Inductively coupled spark transmitter. C2 is not an actual capacitor but represents the capacitance between the antenna A and ground.

The solution found by a number of researchers was to use two resonant circuits in the transmitter, with their coils inductively (magnetically) coupled, making a resonant transformer (called an oscillation transformer); this was called an "inductively coupled", "coupled circuit" or "two circuit" transmitter. See circuit diagram. The primary winding of the oscillation transformer (L1) with the capacitor (C1) and spark gap (S) formed a "closed" resonant circuit which generated the oscillations, while the secondary winding (L2) was connected to the wire antenna (A) and ground, forming an "open" resonant circuit with the capacitance of the antenna (C2). Both circuits were tuned to the same resonant frequency. The advantage of the inductively coupled circuit was that the "loosely coupled" transformer transferred the oscillating energy of the tank circuit to the radiating antenna circuit gradually, creating long "ringing" waves. A second advantage was that it allowed a large primary capacitance (C1) to be used which could store a lot of energy, increasing the power output enormously. Powerful transoceanic transmitters often had huge Leyden jar capacitor banks filling rooms (see pictures above). The receiver in most systems also used two inductively coupled circuits, with the antenna an "open" resonant circuit coupled through an oscillation transformer to a "closed" resonant circuit containing the detector. A radio system with a "two circuit" (inductively coupled) transmitter and receiver was called a "four circuit" system.

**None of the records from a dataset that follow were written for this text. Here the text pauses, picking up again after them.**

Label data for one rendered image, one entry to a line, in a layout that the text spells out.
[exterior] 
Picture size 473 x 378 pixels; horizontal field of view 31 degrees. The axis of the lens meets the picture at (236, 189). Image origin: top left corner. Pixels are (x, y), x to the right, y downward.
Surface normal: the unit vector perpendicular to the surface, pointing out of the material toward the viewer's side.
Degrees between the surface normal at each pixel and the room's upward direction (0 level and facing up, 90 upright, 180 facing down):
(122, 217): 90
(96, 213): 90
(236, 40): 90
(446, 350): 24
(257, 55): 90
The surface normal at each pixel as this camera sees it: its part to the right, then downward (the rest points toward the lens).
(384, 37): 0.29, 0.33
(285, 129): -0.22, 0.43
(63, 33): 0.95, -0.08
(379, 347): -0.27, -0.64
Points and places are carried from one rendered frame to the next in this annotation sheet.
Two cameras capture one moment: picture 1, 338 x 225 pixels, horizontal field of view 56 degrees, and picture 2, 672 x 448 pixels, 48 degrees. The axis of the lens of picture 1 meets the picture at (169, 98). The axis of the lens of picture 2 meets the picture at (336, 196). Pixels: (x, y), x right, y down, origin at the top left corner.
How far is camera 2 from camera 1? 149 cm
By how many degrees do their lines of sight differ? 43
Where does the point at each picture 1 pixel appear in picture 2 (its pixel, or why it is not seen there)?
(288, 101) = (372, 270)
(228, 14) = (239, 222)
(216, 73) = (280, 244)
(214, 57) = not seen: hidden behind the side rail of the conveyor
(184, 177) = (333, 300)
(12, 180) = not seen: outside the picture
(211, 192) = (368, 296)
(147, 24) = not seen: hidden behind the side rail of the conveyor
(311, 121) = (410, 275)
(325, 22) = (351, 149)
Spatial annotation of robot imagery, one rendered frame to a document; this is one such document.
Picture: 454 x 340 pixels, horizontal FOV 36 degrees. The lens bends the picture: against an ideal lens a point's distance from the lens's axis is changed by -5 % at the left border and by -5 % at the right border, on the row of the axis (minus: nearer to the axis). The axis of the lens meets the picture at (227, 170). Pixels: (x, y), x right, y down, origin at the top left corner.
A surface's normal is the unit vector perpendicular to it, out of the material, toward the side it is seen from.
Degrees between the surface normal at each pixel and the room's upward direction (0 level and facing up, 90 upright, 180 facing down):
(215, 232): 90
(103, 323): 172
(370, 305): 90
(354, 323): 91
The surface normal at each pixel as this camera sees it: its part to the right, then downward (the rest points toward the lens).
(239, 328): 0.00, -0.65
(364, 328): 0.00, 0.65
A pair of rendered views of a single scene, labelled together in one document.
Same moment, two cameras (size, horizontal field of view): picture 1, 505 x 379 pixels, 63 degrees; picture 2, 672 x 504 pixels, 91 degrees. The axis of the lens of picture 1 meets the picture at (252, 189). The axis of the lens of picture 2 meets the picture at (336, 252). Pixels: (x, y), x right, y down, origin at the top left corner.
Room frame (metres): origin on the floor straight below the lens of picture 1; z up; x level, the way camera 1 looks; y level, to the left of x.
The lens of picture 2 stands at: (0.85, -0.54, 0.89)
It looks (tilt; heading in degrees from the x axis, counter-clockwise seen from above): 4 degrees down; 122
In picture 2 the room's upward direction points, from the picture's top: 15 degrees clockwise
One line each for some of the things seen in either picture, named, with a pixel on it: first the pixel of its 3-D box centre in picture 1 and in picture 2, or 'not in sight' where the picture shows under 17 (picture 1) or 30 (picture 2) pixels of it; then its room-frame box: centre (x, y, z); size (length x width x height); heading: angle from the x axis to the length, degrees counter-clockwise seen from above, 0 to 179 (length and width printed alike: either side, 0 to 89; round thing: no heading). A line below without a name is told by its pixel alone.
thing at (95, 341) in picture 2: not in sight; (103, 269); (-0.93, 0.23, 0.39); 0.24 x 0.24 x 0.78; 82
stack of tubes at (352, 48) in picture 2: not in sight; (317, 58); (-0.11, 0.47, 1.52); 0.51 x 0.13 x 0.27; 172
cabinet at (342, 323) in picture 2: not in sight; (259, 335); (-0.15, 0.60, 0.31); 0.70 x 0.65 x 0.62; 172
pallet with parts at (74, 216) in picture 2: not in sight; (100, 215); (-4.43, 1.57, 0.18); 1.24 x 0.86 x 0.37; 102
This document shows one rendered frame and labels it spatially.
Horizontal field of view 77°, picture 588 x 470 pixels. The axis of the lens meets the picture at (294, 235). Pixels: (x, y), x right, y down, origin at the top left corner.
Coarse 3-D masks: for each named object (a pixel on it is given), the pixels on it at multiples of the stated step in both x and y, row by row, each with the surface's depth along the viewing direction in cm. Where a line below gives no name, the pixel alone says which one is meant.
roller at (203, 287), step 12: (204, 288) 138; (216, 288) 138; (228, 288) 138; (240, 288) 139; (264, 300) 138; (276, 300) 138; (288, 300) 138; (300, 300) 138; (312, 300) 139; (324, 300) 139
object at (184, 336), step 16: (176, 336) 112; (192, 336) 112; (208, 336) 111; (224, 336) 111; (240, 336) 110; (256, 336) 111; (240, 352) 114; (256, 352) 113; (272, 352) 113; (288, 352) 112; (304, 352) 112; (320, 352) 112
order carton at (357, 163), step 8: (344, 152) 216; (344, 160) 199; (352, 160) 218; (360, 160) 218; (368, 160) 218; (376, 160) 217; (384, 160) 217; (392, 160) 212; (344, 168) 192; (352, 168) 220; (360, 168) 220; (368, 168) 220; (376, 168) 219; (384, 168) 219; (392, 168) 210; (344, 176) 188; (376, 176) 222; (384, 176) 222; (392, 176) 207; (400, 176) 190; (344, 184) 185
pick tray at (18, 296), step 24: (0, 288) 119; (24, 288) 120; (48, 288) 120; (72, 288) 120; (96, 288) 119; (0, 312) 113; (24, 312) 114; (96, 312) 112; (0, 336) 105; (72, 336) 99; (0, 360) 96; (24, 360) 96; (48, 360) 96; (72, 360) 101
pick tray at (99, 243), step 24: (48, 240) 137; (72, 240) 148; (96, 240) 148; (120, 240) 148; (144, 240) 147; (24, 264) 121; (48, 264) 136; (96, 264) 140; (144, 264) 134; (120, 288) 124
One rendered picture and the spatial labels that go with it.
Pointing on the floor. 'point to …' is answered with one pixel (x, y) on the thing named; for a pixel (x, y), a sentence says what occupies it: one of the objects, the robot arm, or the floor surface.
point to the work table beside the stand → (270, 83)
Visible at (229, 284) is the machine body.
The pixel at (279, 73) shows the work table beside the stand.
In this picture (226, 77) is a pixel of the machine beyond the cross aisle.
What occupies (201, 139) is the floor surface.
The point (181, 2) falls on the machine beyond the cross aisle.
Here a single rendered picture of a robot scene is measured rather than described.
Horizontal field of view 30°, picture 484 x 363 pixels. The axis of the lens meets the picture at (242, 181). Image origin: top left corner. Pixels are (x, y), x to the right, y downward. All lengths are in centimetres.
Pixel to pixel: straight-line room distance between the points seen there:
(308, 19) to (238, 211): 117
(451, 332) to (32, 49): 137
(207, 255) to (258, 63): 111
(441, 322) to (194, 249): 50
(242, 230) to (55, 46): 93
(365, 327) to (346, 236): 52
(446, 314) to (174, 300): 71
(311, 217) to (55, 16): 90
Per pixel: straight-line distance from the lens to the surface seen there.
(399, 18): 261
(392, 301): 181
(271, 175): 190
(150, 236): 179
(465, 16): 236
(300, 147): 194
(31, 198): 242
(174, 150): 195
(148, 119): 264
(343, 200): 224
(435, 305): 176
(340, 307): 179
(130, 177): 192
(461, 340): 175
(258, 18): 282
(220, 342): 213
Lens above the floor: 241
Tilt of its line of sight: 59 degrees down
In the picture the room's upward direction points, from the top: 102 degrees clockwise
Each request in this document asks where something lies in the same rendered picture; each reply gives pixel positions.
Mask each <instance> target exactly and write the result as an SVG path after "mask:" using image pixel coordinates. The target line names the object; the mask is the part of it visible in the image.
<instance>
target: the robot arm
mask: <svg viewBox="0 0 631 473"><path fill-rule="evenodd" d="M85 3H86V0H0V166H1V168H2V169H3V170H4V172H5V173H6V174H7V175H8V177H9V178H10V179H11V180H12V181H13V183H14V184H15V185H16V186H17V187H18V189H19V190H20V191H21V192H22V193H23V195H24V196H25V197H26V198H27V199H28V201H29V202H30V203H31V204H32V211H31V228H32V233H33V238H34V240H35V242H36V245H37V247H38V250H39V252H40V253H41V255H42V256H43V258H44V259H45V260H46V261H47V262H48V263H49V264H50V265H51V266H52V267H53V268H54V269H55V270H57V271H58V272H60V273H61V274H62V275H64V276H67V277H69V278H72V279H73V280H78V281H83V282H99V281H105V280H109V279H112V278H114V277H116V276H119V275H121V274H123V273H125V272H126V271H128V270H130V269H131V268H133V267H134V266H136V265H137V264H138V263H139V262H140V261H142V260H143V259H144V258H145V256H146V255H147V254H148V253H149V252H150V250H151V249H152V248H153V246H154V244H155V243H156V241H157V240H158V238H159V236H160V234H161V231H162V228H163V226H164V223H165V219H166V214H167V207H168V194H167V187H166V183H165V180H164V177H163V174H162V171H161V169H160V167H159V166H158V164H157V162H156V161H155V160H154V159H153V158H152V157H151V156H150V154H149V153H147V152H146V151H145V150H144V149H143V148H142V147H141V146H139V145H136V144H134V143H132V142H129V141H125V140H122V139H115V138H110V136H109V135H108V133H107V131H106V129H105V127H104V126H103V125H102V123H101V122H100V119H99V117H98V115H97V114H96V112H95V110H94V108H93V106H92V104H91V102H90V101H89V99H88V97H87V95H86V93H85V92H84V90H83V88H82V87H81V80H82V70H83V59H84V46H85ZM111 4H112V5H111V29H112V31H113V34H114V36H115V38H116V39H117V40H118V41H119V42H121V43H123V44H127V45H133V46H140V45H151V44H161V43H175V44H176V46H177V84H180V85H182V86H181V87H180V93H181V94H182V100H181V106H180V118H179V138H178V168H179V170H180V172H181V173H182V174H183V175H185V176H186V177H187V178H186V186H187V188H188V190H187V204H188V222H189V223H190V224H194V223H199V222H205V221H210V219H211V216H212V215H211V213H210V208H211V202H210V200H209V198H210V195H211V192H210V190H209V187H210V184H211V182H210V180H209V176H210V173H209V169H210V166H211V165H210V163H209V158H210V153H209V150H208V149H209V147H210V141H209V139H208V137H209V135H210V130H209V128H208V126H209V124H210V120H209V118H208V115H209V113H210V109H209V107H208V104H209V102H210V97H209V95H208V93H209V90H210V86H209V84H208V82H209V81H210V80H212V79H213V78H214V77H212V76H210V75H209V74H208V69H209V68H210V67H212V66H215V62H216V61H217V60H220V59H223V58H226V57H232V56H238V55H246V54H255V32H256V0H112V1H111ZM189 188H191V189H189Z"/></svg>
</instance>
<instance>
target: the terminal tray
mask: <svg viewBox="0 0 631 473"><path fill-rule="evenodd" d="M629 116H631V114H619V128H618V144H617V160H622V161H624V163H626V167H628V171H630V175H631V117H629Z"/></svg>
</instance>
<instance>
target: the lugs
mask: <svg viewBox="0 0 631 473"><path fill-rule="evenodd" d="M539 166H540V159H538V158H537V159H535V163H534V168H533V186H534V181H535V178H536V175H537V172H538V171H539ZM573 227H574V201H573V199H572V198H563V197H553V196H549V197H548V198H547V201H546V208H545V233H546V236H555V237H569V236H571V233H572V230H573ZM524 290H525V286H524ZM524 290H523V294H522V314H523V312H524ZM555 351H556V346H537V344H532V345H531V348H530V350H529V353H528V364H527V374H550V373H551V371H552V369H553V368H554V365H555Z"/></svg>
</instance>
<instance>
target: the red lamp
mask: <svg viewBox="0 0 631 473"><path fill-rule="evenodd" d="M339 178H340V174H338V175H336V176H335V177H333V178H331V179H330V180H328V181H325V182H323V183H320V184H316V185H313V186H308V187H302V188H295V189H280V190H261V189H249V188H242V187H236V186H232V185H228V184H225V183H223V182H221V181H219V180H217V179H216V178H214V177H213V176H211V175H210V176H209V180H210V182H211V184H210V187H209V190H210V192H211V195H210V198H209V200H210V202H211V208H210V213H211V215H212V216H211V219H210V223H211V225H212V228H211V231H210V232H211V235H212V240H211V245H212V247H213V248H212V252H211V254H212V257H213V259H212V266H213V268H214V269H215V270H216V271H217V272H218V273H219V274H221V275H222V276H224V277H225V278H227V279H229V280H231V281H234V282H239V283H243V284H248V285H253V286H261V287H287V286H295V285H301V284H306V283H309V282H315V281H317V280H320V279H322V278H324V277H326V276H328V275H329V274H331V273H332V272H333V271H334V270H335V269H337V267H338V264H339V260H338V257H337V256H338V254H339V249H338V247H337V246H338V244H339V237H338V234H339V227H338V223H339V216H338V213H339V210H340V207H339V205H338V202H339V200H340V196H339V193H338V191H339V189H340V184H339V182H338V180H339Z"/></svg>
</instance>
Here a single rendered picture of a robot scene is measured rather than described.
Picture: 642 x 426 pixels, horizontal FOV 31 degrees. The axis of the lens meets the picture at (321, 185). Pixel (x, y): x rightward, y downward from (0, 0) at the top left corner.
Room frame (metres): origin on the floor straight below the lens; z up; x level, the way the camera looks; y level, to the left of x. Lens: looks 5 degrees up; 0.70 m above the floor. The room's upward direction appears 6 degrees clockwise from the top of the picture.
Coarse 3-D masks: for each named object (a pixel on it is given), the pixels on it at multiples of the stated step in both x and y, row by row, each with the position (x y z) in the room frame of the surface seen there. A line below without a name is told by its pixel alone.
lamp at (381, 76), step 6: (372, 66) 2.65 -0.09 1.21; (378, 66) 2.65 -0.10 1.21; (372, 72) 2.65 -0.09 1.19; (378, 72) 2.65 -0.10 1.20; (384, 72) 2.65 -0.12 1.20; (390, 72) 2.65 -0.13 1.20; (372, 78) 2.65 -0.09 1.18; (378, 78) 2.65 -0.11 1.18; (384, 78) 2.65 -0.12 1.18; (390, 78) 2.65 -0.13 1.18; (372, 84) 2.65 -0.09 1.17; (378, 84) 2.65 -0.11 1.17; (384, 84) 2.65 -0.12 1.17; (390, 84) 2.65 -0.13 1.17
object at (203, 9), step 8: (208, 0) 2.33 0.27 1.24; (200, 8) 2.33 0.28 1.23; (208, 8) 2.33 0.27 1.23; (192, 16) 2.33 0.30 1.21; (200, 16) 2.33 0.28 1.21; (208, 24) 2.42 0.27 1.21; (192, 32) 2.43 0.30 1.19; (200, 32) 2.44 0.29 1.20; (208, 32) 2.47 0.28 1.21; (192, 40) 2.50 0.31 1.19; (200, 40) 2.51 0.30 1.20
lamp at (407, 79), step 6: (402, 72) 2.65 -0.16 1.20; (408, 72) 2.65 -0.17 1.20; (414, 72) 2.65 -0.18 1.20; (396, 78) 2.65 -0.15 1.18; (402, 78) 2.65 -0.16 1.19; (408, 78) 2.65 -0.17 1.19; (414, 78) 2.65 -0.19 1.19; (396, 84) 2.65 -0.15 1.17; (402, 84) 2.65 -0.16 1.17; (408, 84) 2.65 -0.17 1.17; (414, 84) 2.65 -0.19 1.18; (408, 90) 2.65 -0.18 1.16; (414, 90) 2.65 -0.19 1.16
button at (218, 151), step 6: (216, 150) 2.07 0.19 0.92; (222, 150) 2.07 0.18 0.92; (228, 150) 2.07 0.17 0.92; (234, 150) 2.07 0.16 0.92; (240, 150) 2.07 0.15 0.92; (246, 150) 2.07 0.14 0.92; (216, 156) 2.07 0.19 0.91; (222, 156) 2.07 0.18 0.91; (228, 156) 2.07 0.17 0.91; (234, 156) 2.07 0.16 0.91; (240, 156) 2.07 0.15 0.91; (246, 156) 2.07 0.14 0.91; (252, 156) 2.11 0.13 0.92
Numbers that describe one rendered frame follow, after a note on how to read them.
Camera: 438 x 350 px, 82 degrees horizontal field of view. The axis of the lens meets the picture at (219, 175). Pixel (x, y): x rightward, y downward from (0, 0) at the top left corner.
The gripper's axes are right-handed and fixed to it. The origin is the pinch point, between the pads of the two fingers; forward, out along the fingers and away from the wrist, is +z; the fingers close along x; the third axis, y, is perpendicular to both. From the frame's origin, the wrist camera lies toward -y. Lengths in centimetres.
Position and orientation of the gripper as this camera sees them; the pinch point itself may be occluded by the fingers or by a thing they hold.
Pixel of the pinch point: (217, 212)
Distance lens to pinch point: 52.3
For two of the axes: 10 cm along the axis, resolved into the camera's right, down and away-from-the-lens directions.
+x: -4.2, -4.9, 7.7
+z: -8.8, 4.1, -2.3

The first person to use resonant circuits in a radio application was Nikola Tesla, who invented the resonant transformer in 1891. At a March 1893 St. Louis lecture he had demonstrated a wireless system that, although it was intended for wireless power transmission, had many of the elements of later radio communication systems. A grounded capacitance-loaded spark-excited resonant transformer (his Tesla coil) attached to an elevated wire monopole antenna transmitted radio waves, which were received across the room by a similar wire antenna attached to a receiver consisting of a second grounded resonant transformer tuned to the transmitter's frequency, which lighted a Geissler tube. This system, patented by Tesla 2 September 1897, 4 months after Lodge's "syntonic" patent, was in effect an inductively coupled radio transmitter and receiver, the first use of the "four circuit" system claimed by Marconi in his 1900 patent (below). However, Tesla was mainly interested in wireless power and never developed a practical radio communication system.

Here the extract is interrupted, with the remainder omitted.